Decide for yourselves here, courtesy of YouTube – Galloway’s protest begins at about 1 minute 30 seconds into the piece – DAILY POLITICS
PRIME MINISTER’S STATEMENT TO THE COMMONS (BBC 24/7 News Channel from 3.30pm)
Cameron performed well (7 out of 10) on the day, partly because, although clearly well-briefed and rehearsed, in responding to the points made in the debate following his statement by successive speakers he was working ‘off the cuff’ rather than to a script, as he often seems to be doing at PMQs.
In contrast Jeremy Corbyn (4 out of 10) seemed both vague and out of his depth, whilst Boris (5 out of 10) could only muster a token and rather weak query which Cameron – now on song – batted easily away with an added swipe at his supposed ‘biggest’ heavyweight opponent to the effect that he (Cameron) wasn’t personally staying on much longer and therefore his overriding (and therefore sole) consideration was simply what was best for the UK.
EU REFERENDUM – IN OR OUT? (BBC1, 8.30pm)
A half-hour piece hosted by Nick Robinson, introduced as ‘in a change to our advertised programme …’ in which he had Anna Sobrey (Tory – Remain), Nigel Farage (UKIP – Leave); two business people, one from each camp; and Alan Johnson (Labour- Remain) and Chris Grayling (Tory – Leave) arguing three key issues – Immigration, Business and Sovereignty.
Having ironically tuned to BBC1 to watch the scheduled comedy panel show Would I Lie To You?, I caught this one by accident.
It was a poorly-conceived and executed piece.
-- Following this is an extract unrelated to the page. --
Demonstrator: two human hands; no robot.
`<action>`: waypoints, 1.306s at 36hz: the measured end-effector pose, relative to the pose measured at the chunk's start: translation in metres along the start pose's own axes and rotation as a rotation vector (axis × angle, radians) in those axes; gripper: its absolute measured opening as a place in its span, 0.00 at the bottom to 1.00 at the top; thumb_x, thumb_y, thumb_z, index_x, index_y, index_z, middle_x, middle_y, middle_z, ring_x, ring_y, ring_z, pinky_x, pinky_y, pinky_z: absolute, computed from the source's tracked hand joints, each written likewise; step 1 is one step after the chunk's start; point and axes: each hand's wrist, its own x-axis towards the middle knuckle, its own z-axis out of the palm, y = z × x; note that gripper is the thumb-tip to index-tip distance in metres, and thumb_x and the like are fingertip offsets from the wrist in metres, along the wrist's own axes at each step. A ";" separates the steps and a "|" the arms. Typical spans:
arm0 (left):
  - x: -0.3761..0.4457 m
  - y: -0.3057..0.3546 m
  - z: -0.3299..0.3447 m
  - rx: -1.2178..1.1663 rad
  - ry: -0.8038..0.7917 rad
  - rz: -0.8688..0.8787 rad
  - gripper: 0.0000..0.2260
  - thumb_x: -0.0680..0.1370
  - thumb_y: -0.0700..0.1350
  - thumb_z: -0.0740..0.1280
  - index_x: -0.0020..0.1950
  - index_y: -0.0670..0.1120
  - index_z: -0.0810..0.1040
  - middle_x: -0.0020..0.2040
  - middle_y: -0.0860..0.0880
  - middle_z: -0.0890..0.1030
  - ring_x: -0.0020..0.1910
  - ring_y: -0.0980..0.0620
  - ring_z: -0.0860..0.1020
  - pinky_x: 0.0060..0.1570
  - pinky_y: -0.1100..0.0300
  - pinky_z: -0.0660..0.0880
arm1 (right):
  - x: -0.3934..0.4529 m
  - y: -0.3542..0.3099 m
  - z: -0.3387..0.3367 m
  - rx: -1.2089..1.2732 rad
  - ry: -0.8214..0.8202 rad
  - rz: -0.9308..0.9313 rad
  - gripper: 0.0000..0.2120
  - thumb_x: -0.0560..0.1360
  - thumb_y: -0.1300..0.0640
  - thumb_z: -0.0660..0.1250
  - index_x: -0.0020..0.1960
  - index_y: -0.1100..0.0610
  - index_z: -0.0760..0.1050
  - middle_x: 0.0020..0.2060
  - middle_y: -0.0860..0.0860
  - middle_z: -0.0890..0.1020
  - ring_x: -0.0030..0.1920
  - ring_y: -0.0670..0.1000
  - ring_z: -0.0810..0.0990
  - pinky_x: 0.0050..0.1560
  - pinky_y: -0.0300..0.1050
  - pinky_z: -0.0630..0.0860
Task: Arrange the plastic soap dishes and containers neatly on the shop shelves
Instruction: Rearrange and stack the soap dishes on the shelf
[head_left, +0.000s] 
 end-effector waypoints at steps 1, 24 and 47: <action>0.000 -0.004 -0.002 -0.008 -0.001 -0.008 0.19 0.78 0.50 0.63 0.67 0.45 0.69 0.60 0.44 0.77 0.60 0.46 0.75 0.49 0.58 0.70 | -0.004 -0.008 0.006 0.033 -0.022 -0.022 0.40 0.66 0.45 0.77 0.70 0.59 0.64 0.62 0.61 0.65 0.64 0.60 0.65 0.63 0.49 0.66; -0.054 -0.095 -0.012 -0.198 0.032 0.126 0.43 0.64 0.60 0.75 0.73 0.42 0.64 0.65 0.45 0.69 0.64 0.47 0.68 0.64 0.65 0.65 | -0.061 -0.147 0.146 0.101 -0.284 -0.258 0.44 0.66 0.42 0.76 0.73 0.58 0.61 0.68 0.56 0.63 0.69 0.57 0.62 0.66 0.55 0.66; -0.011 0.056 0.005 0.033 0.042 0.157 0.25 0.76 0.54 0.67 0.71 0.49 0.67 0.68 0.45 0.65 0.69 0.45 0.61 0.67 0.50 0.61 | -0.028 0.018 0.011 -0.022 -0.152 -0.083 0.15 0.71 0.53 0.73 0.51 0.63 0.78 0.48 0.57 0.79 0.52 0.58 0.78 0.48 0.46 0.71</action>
Robinson – his voice less croaky than immediately after his cancer scare, but still a touch weak – introduced what he implied was going to be the first of a series of programmes over the next four months in which the BBC would bring together representatives from each camp to debate the main issues, this week as indicated above.
First bout was Soubry v Farage on Immigration; second the Austrian CEO of Siemens versus some female City fund-manager on Business; then Johnson v Grayling on Sovereignty.
So far so good. The scheme of the programme must have looked promising on paper when being considered by the BBC commissioner responsible.
But then the problem – it was a half-hour show. Each bout lasted about 8 minutes. Robinson barely had time to introduce the contestants and ask each of them an opening question before [somewhere in the metaphorical background] a spotty-faced floor manager with a clipboard and ‘cans’ [earphones] behind the cameras must have begun making frantic flapping ‘wind them up’ gestures. Because that was about all they had time for.
It was a minor disaster. None of the participants could develop an answer, nor could any proper debate get going. It was a ‘tick the boxes and hope’ kind of a show and it just didn’t work. Why the BBC, and indeed the participants, didn’t realise in advance that it was going to be a no-no is beyond me. Well, I excuse the participant slightly because – given the importance of the campaign – they must have been desperate to get any media coverage for their arguments that was going.
The overall score so far?
Very definitely ‘One-Nil’ to the ‘Remain’ camp.